Quando seu colega Ernest Jones
perdeu a única filha, Freud escreveu-lhe uma carta dizendo: “Como fatalista
incrédulo que sou, só posso mergulhar em um estado de resignação, quando encaro
o horror da morte.” Ele lembrou Jones de que, quando seu neto Heinele morreu,
ele mesmo havia perdido toda a vontade de viver: “Eu passei a ficar
constantemente cansado da vida.” Freud parecia ser agudamente consciente da sua
falta de recursos espirituais para persistir em tempos de crise. Depois da
morte da filha Sophie, escreveu a um colega: “Não sei o que mais há para se
dizer. Trata-se de um evento tão paralisante, que não se consegue pensar em
mais nada depois, quando não se é um crente...” Freud se perguntava “quando é
que virá a minha vez” e desejava que a sua vida terminasse rápido. [p. 227]
Freud encerra seu ensaio sobre
guerra e morte com uma curiosa sugestão: “Se você quiser suportar a vida,
prepare-se para a morte.” Freud se deu conta do que muitos psiquiatras já
observavam fazia tempo: para viver plenamente, é preciso dar uma solução ao
problema da morte. Se o deixarmos sem solução, gastamos energia demais em
negá-lo, ou ficamos obcecados por ele. Freud não deixa dúvidas de como ele
tratava o problema. Tornou-se obcecado pela morte, [além de]
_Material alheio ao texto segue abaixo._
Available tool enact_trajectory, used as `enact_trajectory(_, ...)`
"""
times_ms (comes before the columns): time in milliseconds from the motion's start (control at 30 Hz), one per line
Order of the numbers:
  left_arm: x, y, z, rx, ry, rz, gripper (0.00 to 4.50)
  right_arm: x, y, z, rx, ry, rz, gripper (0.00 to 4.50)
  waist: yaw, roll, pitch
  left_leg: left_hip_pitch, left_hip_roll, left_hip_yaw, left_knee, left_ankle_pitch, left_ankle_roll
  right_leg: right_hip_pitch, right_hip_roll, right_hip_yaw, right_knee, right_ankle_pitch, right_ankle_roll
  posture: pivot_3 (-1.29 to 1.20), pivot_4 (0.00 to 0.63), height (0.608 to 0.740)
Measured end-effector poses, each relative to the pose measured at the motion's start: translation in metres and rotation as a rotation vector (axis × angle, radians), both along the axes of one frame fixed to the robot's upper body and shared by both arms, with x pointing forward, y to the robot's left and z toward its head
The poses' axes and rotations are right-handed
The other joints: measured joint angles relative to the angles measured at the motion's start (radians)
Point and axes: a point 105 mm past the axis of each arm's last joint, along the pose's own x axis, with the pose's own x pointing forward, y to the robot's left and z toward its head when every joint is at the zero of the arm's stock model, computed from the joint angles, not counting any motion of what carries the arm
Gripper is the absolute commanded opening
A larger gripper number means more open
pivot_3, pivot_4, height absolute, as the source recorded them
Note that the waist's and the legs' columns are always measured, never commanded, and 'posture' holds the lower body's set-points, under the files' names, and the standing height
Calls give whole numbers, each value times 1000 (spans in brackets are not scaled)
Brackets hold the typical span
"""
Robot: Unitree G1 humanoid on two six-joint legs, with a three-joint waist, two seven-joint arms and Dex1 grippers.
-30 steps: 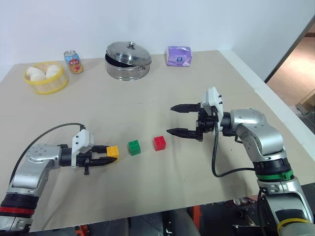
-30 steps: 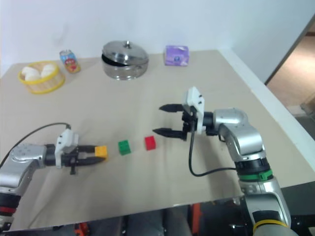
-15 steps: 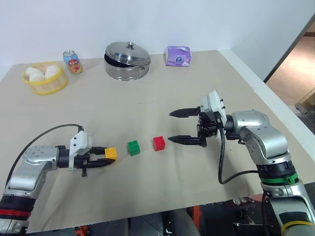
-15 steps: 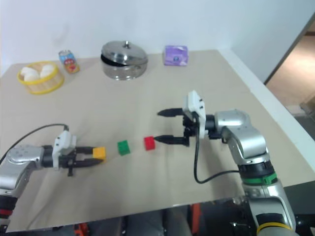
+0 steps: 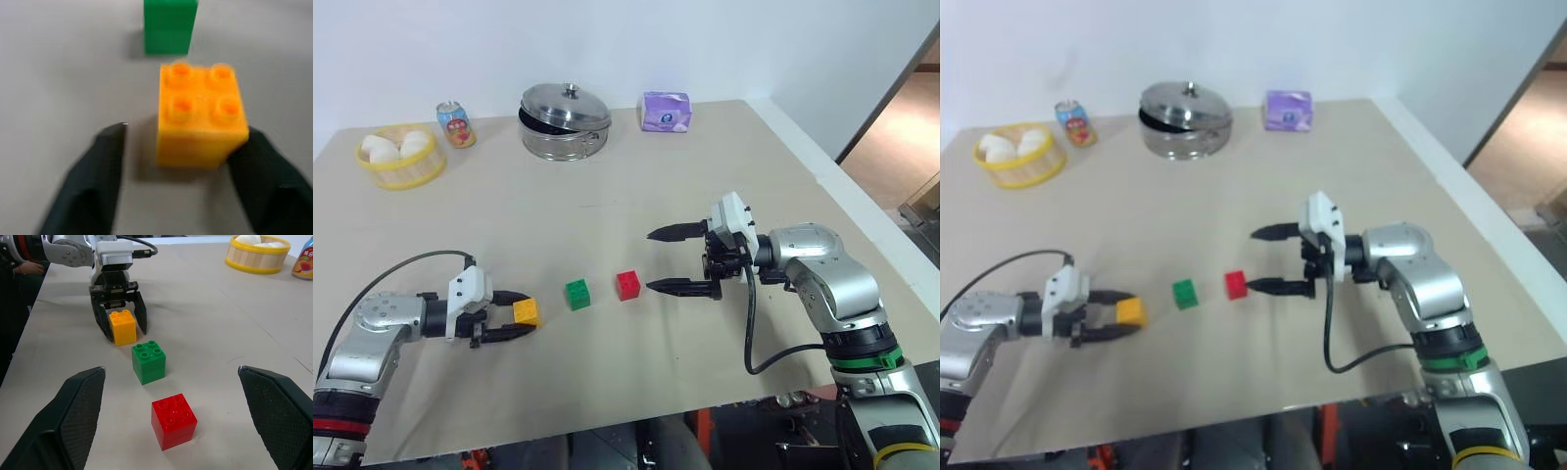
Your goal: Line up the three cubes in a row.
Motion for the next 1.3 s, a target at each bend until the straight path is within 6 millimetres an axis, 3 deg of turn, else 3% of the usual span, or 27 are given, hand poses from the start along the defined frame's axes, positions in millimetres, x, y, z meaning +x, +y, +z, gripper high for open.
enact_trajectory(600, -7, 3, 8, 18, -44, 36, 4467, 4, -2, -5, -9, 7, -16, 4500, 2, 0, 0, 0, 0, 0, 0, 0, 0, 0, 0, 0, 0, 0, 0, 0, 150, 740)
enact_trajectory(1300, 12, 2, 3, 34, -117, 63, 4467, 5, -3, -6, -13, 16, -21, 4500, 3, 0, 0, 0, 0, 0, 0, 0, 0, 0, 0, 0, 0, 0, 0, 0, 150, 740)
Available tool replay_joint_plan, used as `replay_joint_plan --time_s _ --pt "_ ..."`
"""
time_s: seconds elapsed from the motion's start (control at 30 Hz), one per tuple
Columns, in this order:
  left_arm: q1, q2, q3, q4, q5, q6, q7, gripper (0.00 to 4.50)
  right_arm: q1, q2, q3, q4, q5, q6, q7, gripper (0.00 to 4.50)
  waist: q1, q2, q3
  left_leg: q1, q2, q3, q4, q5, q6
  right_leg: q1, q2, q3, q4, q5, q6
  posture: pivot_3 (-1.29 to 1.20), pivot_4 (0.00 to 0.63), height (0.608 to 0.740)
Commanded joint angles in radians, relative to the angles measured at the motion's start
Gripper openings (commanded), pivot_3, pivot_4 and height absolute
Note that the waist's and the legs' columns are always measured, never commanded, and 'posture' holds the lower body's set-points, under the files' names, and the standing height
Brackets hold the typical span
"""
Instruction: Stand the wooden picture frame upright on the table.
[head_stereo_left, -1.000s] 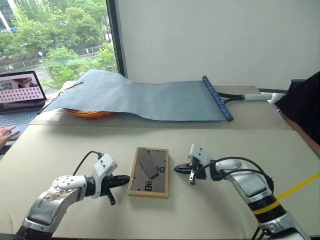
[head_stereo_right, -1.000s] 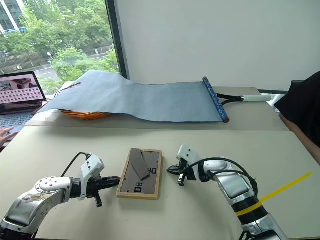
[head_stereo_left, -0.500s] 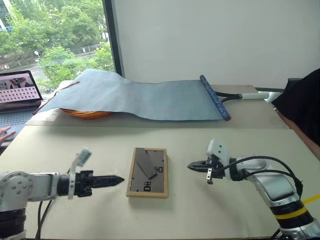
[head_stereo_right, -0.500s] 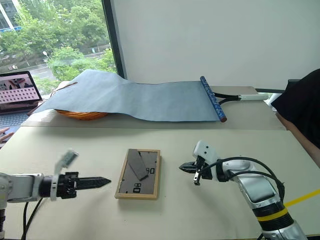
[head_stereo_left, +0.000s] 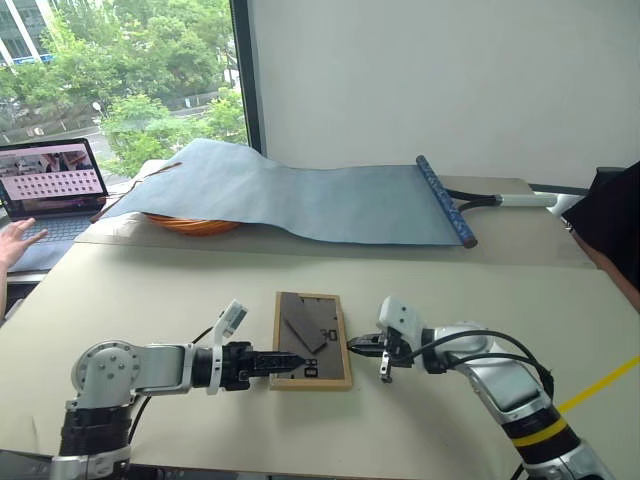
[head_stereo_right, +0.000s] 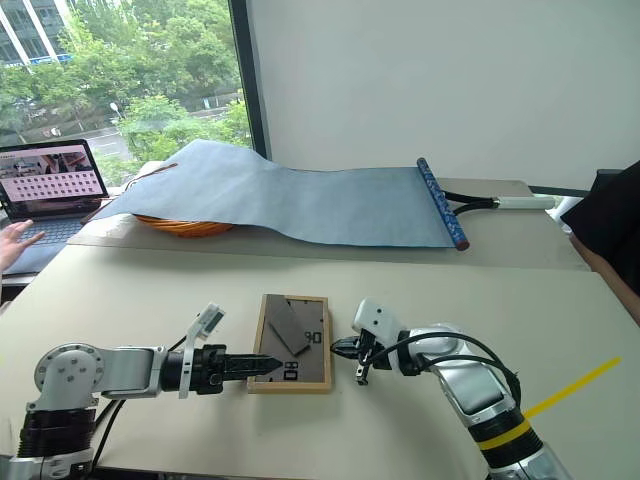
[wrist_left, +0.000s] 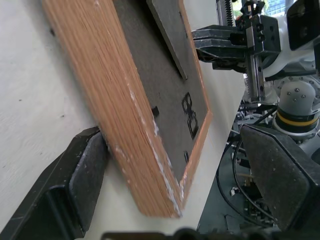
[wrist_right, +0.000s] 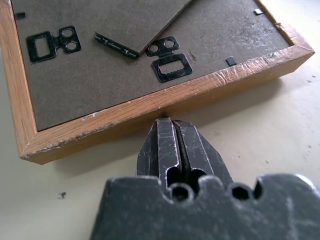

extraordinariamente temeroso e supersticioso em relação a ela. Freud sonhava o
tempo todo com a morte. [p. 231, 232]
C. S. Lewis [em idade avançada e
já viúvo] escreveu uma carta na tentativa de consolar uma pessoa gravemente
doente: “Será que você não consegue encarar a morte como um amigo e libertador?
Ela nada mais significa do que poder despir-se daquele corpo que a está
atormentando: é como tirar um chapéu ou sair de um calabouço. O que há de
assustador nisso?... Teria sido esse mundo tão bom para você, que você o deixe
com tanta tristeza?” Lewis procura então confortá-la com palavras que revelam
seus próprios pensamentos e sentimentos relativos à sua morte: “Há pela frente
coisas melhores do que qualquer uma que deixamos para trás... Acredite, o Nosso
Senhor não está lhe dizendo nada mais do que: ‘Paz, filhinha, paz. Relaxe.
Deixe estar. Os braços sempiternos estão bem debaixo de você... Você confia tão
pouco em Mim?’ É claro que este pode não ser o fim. Então faça um bom ensaio.”
Lewis assinou essa carta com: “Seu (viajante cansado e, como você, perto do fim
da jornada) Jack.” [p. 249]
Em junho de 1961, Lewis, que já
sofria de males na próstata, teve uma obstrução urinária, infecção nos rins e
acabou contraindo uma toxemia com sintomas cardíacos. Melhorou nos meses
seguintes e continuou dando aulas, escrevendo e visitando os amigos. Em 15 de
julho de 1963, Lewis teve um ataque cardíaco e entrou em coma. Recuperou-se ,
mas foi por pouco tempo, passando a viver de forma tranquila e feliz nos meses
seguintes. A um amigo ele escreveu: “Recuperei-me de forma surpreendente de um
longo coma, e quem sabe as orações incessantes dos meus amigos tenham provocado
isso – mas aquela teria sido uma passagem bastante fácil, a ponto de eu
lamentar o fato de a porta ter sido batida na minha cara... Quando você
morrer... não deixe de me procurar... Tudo isso foi muito divertido – uma
diversão solene –, não é mesmo?” [p. 249, 250]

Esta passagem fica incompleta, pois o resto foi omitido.